Write the import numpy as np statement at the beginning of every example.
n = np.array([1, 2, 3, 4])
print(n.sum()) # sum of all elements
print(n.mean()) # average of elements
print(n.std()) # standard deviation (spread of elements)
print(n.var()) # variance (square of std, measure of spread)
matrix = np.array([[1, 2, 3],
[4, 5, 6]])
print(matrix.shape) # shape of the array (2, 3)
print(matrix.ndim) # the number of axes (2, because it's 2D)
print(matrix.size) # the number of elements in all sub-arrays
print(matrix.sum(axis = 0), matrix.sum(axis = 1)) # sum along columns and rows
array_3d = np.array([
[[1, 2], [3, 4]],
[[5, 6], [7, 8]]
])
print(array_3d.ndim) # 3, because it's 3D (2×2×2)
# Creating arrays using ranges
print(np.arange(4)) # like range() but returns a NumPy array: array([0, 1, 2, 3])
print(np.arange(1, 4)) # start = 1, stop = 4 (exclusive), array([1, 2, 3])
print(np.arange(0, 1, 0.1)) # array([0. , 0.1, 0.2, ..., 0.9]), start = 0, stop = 1, step = 0.1 (step = 1 by default)
print(np.arange(10).reshape(2, 5)) # a 1D array [0..9] reshaped to a 2x5 matrix
# Operations on matrices
A = np.array([
[1, 2, 3],
[4, 5, 6],
[7, 8, 9]
])
B = np.array([
[1, 4],
[2, 5],
[3, 6]
])
print(A.dot(B)) # matrix multiplication of A (3x3) and B (3x2), result is 3x2
print(A @ B) # matrix multiplication, same as A.dot(B)
print(B.T) # transpose of B (rows become columns)
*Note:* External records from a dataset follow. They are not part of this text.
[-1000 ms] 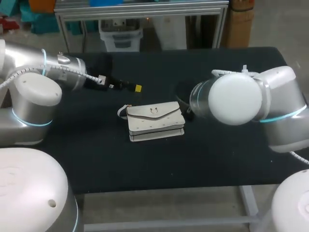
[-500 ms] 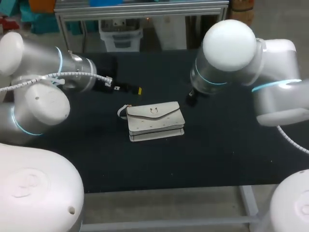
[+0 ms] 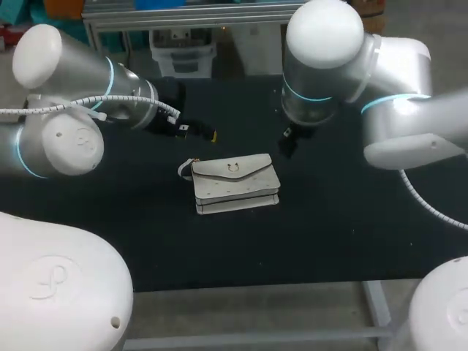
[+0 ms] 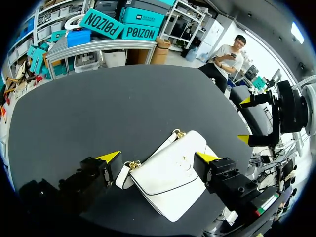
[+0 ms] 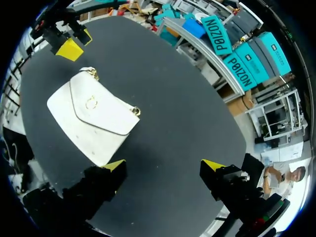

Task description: Pick up the bag, open it, inspect its contents, close it, and place it on the opposite side

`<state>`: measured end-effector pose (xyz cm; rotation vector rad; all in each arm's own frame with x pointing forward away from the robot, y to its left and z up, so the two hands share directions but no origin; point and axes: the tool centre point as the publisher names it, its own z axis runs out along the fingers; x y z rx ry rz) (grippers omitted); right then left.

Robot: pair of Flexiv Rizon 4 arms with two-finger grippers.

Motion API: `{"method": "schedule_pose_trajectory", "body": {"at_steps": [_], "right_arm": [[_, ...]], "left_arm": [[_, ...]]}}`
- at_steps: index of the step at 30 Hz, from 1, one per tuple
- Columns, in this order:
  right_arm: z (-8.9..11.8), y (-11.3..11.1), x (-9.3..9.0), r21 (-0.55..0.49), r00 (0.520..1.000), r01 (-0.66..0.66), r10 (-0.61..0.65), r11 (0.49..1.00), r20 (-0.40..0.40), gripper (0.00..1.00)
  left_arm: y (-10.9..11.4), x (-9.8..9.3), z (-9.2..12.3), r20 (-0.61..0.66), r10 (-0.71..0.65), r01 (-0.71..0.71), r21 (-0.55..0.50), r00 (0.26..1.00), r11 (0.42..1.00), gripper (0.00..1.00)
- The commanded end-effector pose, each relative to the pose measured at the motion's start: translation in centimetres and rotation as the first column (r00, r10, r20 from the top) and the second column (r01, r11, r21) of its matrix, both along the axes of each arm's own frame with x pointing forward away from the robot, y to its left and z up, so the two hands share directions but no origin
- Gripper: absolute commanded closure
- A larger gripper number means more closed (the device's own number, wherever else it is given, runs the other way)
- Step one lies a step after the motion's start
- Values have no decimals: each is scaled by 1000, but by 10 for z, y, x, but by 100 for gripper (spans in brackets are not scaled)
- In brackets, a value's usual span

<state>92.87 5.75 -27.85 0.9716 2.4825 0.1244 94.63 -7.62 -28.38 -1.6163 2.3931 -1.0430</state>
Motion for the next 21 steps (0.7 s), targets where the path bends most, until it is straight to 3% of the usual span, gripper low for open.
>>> {"method": "schedule_pose_trajectory", "body": {"at_steps": [1,10,18,21], "right_arm": [[6,0,6,-78,991,39,-49,996,-124,0],[6,-8,12,-54,969,59,-70,997,-236,0],[1,-14,8,91,925,102,-61,991,-375,0],[-1,-15,4,98,918,101,-55,990,-393,0]], "left_arm": [[-2,5,2,-25,45,-43,71,999,997,0],[15,4,2,-117,100,-89,96,988,991,0],[25,6,2,-183,159,-135,138,970,981,0],[26,5,2,-165,174,-148,161,971,976,0]]}}
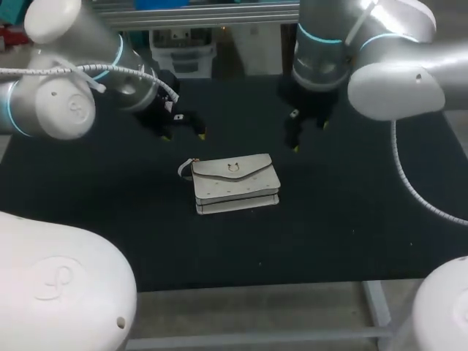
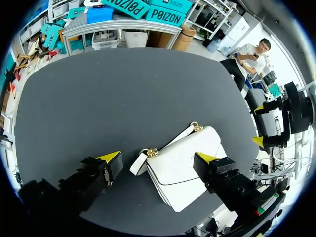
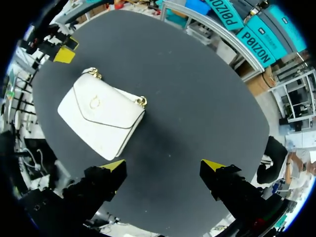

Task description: Pick up the bag, open it, inspect its contents, close it, and place it on the opposite side

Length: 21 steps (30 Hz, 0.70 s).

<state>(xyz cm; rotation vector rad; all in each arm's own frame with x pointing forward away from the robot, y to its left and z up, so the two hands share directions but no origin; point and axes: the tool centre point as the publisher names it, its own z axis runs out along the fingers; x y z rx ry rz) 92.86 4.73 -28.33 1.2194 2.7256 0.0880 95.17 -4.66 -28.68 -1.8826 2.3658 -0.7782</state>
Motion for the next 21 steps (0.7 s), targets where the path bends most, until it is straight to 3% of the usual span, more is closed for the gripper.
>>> {"method": "schedule_pose_trajectory", "body": {"at_steps": [1,16,17,21], "right_arm": [[4,-5,4,16,995,-8,9,1000,-95,0],[4,-5,4,16,995,-8,9,1000,-95,0],[2,3,6,38,994,13,-8,999,-112,0],[6,13,5,128,975,119,-92,985,-202,0]], "left_arm": [[-4,0,4,5,26,-27,57,1000,998,0],[-4,0,4,5,26,-27,57,1000,998,0],[-4,0,4,5,26,-27,57,1000,998,0],[-24,5,-3,-190,247,-250,10,950,968,0]]}}
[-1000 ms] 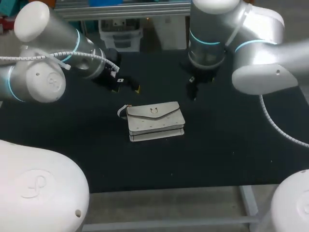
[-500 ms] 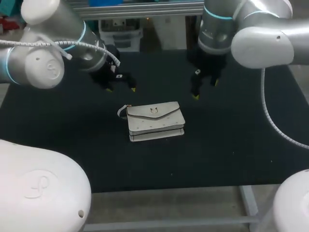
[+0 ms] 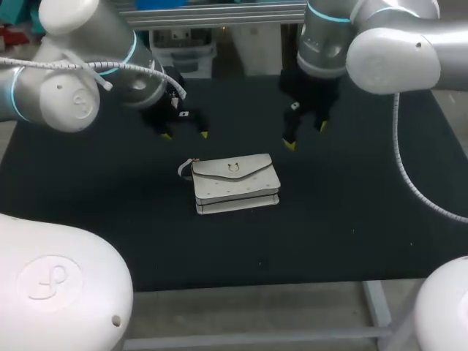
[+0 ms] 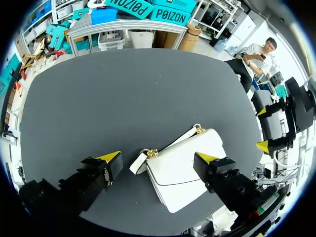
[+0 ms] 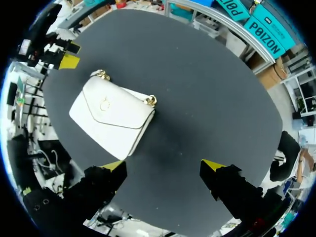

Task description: Pick up the bag, open it, inspect its contents, close it, and place it on the opposite side

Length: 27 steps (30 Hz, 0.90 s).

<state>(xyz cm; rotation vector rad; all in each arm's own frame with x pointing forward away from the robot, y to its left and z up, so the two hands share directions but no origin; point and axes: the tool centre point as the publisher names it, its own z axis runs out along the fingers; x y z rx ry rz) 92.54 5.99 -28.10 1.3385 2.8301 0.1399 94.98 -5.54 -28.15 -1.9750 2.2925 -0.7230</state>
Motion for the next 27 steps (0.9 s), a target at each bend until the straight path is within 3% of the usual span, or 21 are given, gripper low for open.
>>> {"method": "schedule_pose_trajectory", "body": {"at_steps": [1,6,11,13,21,27], "right_arm": [[4,0,6,41,991,96,-92,995,-99,0],[7,-7,2,64,964,210,-196,976,-178,0],[8,-13,4,135,926,287,-239,948,-293,0],[7,-15,7,170,904,314,-240,934,-353,0],[7,-15,11,72,844,414,-352,908,-404,0],[8,-15,12,168,823,487,-386,857,-418,0]], "left_arm": [[-18,6,-9,-180,230,-237,-17,956,971,0],[-25,-10,-13,-267,321,-335,-6,909,942,0],[-16,-9,-13,-333,397,-419,7,855,908,0],[-12,-12,-15,-332,343,-368,-16,879,930,0],[-6,-10,-24,-406,326,-374,-42,854,926,0],[-1,-18,-29,-446,240,-332,-139,862,933,0]]}}
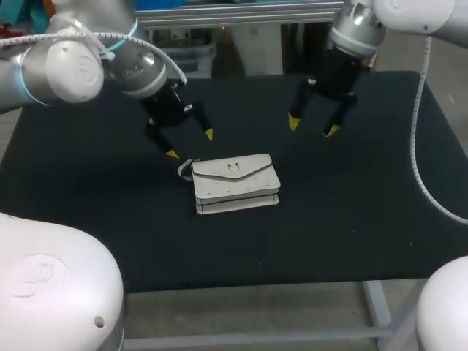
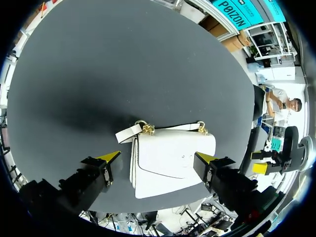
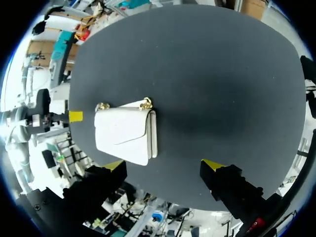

print(B.T @ A) # matrix multiplication of B.T (2x3) and A (3x3), result is 2x3
# Logical (boolean) indexing
matrix1 = np.array([
[1, 2, 3],
[4, 5, 6],
[7, 8, 9]
])
matrix2 = np.array([
[False, False, True],
[False, True, False],
[True, False, False]
])
print(matrix1[matrix2]) # prints elements of matrix1 where matrix2 is True: [3 5 7]
# linspace() and zeros()
print(np.linspace(0, 1, 5)) # 5 evenly spaced numbers between 0 and 1 (start, stop, num)
print(np.linspace(0, 1, 5, False)) # 5 evenly spaced numbers between 0 and 1, stop excluded
print(np.zeros(5)) # a 1D array of 5 zeros (could be also ones() or empty())
print(np.zeros((3, 3))) # a 3x3 matrix filled with zeros
print(np.zeros((3, 3), dtype = int)) # a 3x3 matrix filled with zeros as integers (without the decimal point)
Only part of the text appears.